On Tuesday, November 01, 2011 19:05:07 Helge Bahmann wrote:
> On Tuesday 01 November 2011 18:44:30 Andrey Semashev wrote:
> > On Tuesday, November 01, 2011 06:57:20 Helge Bahmann wrote:
> > > This is ridiculous. May I invite you to have a look at socket
> > > communication via boost.asio?
> >
> > I don't see how this is relevant. If you imply that shared memory IPC is
> > somehow equivalent to socket IPC, I've got bad news for you.
>
> Upper layers are not supposed to care about the IPC mechanism but its
> semantics (buffer size, datagram size, datagram loss/ordering, capacity,
> over-/underflow behavior blocking, etc.).

They don't. Like I said, data access model is not always restricted to a queue
or a stream, and sockets are not well suited for these cases.

> If in your design upper layers need to be intrinsically aware of the innards
> of your IPC mechanism, then I have bad news about your architecture.

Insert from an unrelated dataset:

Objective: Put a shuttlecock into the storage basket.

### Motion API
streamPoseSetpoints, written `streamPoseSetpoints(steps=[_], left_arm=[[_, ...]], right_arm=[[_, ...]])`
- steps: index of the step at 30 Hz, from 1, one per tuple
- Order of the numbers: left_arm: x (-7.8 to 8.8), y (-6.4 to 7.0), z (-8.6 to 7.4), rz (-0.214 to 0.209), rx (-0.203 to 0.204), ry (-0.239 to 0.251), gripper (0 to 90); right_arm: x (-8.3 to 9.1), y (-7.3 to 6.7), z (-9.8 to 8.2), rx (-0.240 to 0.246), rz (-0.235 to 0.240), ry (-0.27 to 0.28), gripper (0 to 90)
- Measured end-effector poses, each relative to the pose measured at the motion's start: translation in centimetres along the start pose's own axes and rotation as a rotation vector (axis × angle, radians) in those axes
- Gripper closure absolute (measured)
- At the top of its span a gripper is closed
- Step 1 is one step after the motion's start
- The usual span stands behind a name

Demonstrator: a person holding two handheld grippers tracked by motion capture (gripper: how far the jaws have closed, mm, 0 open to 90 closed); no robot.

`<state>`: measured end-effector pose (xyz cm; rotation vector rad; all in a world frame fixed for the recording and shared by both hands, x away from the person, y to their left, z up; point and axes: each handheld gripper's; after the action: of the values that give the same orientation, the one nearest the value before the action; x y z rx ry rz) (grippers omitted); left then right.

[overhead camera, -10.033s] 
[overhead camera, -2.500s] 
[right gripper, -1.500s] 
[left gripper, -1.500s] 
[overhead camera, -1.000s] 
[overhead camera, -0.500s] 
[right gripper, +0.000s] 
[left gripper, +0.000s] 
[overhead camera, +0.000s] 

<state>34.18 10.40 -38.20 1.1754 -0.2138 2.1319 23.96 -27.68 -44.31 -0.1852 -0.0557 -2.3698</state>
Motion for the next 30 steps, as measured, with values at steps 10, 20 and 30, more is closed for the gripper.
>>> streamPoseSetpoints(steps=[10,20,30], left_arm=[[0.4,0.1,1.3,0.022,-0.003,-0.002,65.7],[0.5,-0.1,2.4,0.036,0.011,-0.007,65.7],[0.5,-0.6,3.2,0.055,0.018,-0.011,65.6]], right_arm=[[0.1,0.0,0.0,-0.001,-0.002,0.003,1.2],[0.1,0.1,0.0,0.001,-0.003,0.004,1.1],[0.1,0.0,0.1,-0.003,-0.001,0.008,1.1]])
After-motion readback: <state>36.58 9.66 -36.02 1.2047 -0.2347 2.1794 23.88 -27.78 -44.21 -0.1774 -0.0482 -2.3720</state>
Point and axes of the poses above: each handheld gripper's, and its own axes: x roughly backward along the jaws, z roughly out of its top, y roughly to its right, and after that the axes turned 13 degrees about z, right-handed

Gladly, we don't have to discuss my design choices right now. ;)

> > > if it is not ported to the platform then nothing is avaialble. I
> > > have
> > > only recently finished sparcv9 implementation, itanium and mips
> > > still
> > > missing, so they would suffer immediately.
> >
> > I'm not sure I follow. Are you telling that IA64 and MIPS don't have
> > native atomic ops or that they are currently somehow "supported" by
> > Boost.Atomic without porting? Even if you don't port Boost.Atomic to
> > these platforms you do have to port at least spinlock.
>
> falling back to spinlock from shared_ptr

Right, and someone has to port it to these platforms.

Honestly, I think either of us is missing something here. My initial assertion
was that there is no point in Boost.Atomic on architectures without any
hardware support for atomic ops. This is irrelevant to the level of support of
a particular platform by the library. Obviously, porting is required for the
architectures you mentioned, I'm just saying that you are free to assume that
you always have some atomic ops on the platform you're trying to support.